### Work to be completed
Could you set down exactly the lines of the data below, starting at the one that holds "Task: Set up" and ending at the one that holds "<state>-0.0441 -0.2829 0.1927", both included, and only those?

### Data for the task
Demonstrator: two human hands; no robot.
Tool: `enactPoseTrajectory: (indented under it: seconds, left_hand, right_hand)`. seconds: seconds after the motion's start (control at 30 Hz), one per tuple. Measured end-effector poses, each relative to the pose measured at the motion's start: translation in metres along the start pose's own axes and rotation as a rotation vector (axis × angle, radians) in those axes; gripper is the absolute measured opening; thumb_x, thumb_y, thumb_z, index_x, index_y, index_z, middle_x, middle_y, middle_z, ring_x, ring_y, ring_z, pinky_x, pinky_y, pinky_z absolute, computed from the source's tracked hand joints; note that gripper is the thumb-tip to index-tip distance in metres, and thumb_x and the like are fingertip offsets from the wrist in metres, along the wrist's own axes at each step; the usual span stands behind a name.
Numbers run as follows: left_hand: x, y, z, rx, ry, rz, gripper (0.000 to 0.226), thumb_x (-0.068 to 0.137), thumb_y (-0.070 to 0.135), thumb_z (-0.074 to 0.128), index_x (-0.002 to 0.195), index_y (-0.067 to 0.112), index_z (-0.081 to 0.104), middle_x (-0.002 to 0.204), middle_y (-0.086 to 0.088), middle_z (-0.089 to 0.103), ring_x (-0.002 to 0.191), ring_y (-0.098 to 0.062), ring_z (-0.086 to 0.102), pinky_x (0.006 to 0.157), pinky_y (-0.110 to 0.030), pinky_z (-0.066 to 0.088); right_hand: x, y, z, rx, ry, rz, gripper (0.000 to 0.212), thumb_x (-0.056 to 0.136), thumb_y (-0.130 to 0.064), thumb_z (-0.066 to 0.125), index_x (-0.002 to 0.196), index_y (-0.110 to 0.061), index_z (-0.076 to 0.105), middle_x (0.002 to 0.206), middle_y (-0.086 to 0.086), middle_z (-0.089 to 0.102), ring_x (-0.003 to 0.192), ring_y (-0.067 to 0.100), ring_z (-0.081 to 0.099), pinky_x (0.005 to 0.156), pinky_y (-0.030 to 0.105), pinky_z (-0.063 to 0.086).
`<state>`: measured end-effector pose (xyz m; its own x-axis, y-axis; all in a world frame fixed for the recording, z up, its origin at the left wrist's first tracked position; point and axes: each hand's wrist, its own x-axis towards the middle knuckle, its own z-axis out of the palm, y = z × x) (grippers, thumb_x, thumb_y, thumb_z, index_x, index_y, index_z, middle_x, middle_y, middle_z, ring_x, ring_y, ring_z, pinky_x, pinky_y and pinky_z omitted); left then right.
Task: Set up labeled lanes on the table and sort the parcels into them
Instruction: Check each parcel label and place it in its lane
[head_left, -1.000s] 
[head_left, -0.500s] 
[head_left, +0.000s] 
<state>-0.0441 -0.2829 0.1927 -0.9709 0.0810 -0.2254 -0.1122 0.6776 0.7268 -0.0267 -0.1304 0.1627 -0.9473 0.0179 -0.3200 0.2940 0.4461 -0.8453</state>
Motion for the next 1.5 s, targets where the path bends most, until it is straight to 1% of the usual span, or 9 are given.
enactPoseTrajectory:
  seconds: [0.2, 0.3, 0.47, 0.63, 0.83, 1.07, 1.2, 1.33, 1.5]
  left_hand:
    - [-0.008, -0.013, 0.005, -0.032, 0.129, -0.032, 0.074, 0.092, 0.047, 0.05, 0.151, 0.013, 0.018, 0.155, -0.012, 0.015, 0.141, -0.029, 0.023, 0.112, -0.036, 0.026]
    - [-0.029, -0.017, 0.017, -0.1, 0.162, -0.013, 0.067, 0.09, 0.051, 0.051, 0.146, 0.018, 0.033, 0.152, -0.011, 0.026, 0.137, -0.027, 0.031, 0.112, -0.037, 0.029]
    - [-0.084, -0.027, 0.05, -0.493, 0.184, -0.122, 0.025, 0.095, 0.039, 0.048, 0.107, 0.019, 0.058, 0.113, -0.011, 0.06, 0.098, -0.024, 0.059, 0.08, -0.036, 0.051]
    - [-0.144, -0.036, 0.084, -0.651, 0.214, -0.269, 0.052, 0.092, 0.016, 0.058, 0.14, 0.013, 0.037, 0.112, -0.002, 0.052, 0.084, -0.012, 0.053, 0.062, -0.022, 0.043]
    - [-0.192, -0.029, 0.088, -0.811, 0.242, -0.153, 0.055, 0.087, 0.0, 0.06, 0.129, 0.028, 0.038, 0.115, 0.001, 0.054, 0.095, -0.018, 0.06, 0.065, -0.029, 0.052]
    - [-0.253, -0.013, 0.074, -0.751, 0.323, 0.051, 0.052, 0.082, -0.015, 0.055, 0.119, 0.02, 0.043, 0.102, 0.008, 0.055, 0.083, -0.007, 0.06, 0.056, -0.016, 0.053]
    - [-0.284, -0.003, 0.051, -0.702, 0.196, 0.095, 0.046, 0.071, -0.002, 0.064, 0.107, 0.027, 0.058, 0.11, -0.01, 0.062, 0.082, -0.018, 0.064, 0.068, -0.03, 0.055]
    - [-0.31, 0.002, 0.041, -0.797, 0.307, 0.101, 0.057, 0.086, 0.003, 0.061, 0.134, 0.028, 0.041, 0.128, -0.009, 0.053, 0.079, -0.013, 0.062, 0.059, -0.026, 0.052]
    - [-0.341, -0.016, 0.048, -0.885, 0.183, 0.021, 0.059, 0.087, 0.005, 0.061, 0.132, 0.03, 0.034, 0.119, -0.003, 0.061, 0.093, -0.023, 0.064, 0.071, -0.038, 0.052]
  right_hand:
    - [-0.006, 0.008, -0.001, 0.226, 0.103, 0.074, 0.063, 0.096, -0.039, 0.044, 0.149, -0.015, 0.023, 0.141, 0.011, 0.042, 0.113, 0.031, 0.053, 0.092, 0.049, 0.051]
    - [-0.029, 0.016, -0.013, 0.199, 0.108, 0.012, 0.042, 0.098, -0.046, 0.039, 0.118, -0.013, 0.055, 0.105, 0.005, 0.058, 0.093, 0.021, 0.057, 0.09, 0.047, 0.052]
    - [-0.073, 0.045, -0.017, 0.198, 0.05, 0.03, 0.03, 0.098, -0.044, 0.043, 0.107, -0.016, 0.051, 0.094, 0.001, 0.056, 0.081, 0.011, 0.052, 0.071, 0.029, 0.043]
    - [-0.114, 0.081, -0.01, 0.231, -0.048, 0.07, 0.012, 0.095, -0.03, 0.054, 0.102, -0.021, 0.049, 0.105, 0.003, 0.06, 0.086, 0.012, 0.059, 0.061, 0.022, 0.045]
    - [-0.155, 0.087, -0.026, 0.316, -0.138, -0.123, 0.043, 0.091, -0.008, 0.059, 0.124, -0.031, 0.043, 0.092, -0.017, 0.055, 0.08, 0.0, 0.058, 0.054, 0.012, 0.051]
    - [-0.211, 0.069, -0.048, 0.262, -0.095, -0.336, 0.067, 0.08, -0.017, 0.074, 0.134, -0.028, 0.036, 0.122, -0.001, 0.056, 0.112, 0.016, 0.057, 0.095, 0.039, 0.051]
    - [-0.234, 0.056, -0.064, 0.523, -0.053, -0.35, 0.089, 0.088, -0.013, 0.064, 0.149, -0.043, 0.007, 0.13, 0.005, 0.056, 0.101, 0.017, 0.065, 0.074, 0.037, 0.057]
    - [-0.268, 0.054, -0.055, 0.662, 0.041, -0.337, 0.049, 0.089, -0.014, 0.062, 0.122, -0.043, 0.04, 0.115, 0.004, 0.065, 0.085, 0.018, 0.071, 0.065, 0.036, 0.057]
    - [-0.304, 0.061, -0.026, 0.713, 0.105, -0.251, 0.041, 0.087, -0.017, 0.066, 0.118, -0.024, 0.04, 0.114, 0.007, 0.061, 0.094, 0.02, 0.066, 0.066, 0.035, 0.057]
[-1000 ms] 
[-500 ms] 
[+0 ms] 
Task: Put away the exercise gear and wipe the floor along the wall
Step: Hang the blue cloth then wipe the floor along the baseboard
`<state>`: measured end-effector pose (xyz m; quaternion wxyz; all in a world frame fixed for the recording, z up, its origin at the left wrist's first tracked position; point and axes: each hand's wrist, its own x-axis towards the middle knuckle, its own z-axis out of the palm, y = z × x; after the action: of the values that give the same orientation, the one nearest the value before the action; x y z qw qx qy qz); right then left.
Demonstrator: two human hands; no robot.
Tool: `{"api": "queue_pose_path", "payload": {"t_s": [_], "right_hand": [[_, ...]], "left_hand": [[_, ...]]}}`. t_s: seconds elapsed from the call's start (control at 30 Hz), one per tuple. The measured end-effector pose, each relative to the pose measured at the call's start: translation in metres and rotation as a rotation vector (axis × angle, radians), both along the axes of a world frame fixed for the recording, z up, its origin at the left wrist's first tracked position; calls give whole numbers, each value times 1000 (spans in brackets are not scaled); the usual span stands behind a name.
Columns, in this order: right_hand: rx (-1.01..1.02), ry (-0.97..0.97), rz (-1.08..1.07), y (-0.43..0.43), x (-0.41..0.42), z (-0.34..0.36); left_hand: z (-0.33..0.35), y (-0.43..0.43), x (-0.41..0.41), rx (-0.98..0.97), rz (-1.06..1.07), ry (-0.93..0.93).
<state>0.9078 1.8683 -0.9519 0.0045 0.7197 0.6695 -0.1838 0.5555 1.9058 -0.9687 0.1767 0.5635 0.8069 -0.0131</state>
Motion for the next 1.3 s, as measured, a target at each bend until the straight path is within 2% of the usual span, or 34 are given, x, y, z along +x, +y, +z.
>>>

### Completed exercise
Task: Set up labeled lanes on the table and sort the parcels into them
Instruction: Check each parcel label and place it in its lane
[head_left, -1.000s] 
[head_left, -0.500s] 
[head_left, +0.000s] 
<state>-0.0441 -0.2829 0.1927 -0.9709 0.0810 -0.2254 -0.1122 0.6776 0.7268 -0.0267 -0.1304 0.1627 -0.9473 0.0179 -0.3200 0.2940 0.4461 -0.8453</state>

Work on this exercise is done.